Several monoclonal antibodies (MAbs) with demonstrated clinical anti-cancer activities have been engineered as fully human IgG1 entities to also encompass their potential to mediate antibody-dependent cell-mediated cytotoxicity (ADCC) of human tumor cells. Avelumab (MSB0010718C, EMD Serono, Pfizer) is a fully human IgG1 MAb targeting the co-regulatory protein Programmed Death-Ligand 1 (PD-L1), and is thus distinct from other MAbs targeting the PD-L1/PD-1 axis currently being evaluated in clinical trials. Concern has been raised that an anti-PD-L1 antibody capable of inducing ADCC may negatively affect PD-L1 expressing immune cell subtypes. This work is intended to determine if there is any validity to this concern.


The clinical activity of Avelumab, observed in several tumor types in ongoing clinical studies such as NCT01772004, has been and will be reported elsewhere. In the studies reported here, Avelumab is shown to mediate ADCC of several types of human tumor cell lines (e.g., breast, lung, bladder carcinomas) in vitro, with tumor cell lysis mediated mainly by human CD16+ monocytes and natural killer (NK) cells. Since some human immune cell subsets express PD-L1 on their surface, studies were undertaken to evaluate changes in the frequency of immune cell subsets in peripheral blood mononuclear cells (PBMC) from cancer patients pre- vs post-treatment with Avelumab. Immune cells evaluated were PD-L1 positive and PD-L1 negative subsets of the following: CD4+ T cells, CD8+ T cells, NK cells, regulatory T cells (Tregs), myeloid-derived suppressor cells (MDSC), natural killer T cells (NKT), plasmacytoid dendritic cells (DC), conventional DC, and B cells.

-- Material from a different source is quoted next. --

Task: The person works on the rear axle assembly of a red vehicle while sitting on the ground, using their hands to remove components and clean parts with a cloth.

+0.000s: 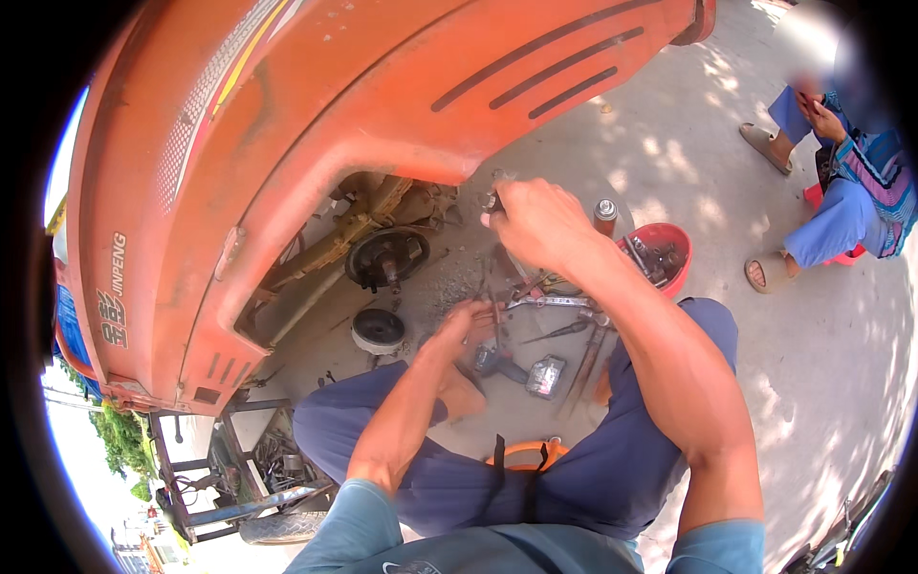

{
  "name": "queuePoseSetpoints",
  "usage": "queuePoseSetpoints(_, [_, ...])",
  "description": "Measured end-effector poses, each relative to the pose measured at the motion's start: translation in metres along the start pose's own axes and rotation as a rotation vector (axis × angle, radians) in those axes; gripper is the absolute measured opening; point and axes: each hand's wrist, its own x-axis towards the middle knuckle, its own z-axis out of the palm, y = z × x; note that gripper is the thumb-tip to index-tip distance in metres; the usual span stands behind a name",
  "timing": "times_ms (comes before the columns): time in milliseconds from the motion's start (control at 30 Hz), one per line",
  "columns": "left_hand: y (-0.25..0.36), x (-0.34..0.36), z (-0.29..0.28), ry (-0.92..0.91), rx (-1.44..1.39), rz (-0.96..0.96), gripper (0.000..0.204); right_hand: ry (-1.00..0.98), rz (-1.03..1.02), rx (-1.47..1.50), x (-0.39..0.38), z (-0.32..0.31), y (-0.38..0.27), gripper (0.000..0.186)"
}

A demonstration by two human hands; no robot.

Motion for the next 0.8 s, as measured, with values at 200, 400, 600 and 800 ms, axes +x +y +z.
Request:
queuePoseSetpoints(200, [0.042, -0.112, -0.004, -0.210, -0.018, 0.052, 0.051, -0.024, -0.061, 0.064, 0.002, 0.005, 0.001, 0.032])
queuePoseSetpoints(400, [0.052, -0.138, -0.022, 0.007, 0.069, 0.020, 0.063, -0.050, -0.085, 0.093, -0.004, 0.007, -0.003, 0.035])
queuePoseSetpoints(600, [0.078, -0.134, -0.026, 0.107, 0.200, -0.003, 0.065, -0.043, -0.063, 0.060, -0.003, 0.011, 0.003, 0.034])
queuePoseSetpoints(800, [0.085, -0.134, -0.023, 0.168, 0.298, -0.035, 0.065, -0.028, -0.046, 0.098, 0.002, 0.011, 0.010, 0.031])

Forty-two post-treatment PBMC samples were evaluated as follows: pre vs 1 dose of Avelumab (day 15, n = 19); pre vs 3 doses of Avelumab (day 43, n = 14); and pre vs 9 doses of Avelumab (day 127, n = 16). In all cases there were no statistical differences pre- vs post-treatment in any immune cell subset, and at any time point analyzed, regardless of whether the immune subset expressed PD-L1 or not. In addition, no changes were observed in absolute lymphocyte counts at any time point analyzed. Statistical analysis of all relevant immune cell subsets will be presented.


While immune cell subsets pre- vs post-treatment continue to be analyzed in various patient cohorts, these studies provide evidence that Avelumab, a fully human IgG1 MAb, capable of mediating ADCC, can be administered safely to cancer patients without altering the balance of numerous PBMC immune cell subsets.